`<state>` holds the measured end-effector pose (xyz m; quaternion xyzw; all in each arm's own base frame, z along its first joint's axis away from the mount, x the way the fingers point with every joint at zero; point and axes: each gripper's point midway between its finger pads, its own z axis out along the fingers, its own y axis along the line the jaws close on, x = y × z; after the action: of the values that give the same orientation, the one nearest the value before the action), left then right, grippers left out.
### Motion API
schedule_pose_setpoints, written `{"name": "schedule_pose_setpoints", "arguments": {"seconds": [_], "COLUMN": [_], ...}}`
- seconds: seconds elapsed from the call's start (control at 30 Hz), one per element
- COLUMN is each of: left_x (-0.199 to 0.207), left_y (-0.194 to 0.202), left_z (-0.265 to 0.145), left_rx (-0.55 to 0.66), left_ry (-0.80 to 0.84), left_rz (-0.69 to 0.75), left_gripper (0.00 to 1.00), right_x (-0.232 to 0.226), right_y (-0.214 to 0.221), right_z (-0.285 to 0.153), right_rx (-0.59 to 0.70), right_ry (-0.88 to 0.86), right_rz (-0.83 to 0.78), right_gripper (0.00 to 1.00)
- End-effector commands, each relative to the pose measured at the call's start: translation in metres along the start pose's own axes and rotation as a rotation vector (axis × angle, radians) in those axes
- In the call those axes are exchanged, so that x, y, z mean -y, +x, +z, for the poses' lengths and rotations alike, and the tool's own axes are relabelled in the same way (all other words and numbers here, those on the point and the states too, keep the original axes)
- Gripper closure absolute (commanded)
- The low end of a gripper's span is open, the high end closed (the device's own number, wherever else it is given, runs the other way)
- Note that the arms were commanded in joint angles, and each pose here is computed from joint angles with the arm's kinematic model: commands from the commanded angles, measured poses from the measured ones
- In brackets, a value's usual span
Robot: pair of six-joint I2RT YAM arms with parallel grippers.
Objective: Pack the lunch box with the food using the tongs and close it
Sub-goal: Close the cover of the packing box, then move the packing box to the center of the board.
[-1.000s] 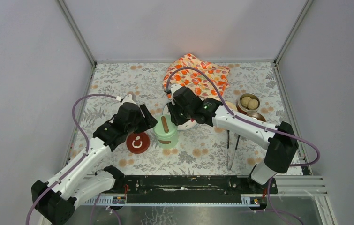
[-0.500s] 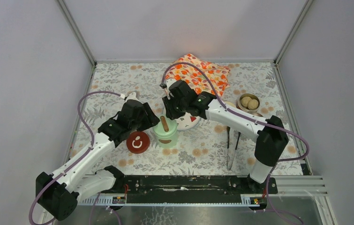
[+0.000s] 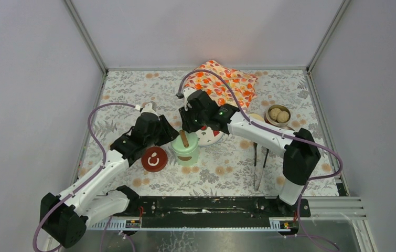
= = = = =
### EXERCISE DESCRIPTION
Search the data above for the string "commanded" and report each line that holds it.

### RESPONSE
- Gripper closure absolute (commanded)
- Note that the arms were commanded in joint angles, and each pose here is computed from joint angles with the arm's kinematic model: commands from the commanded angles, measured poses from the measured ones

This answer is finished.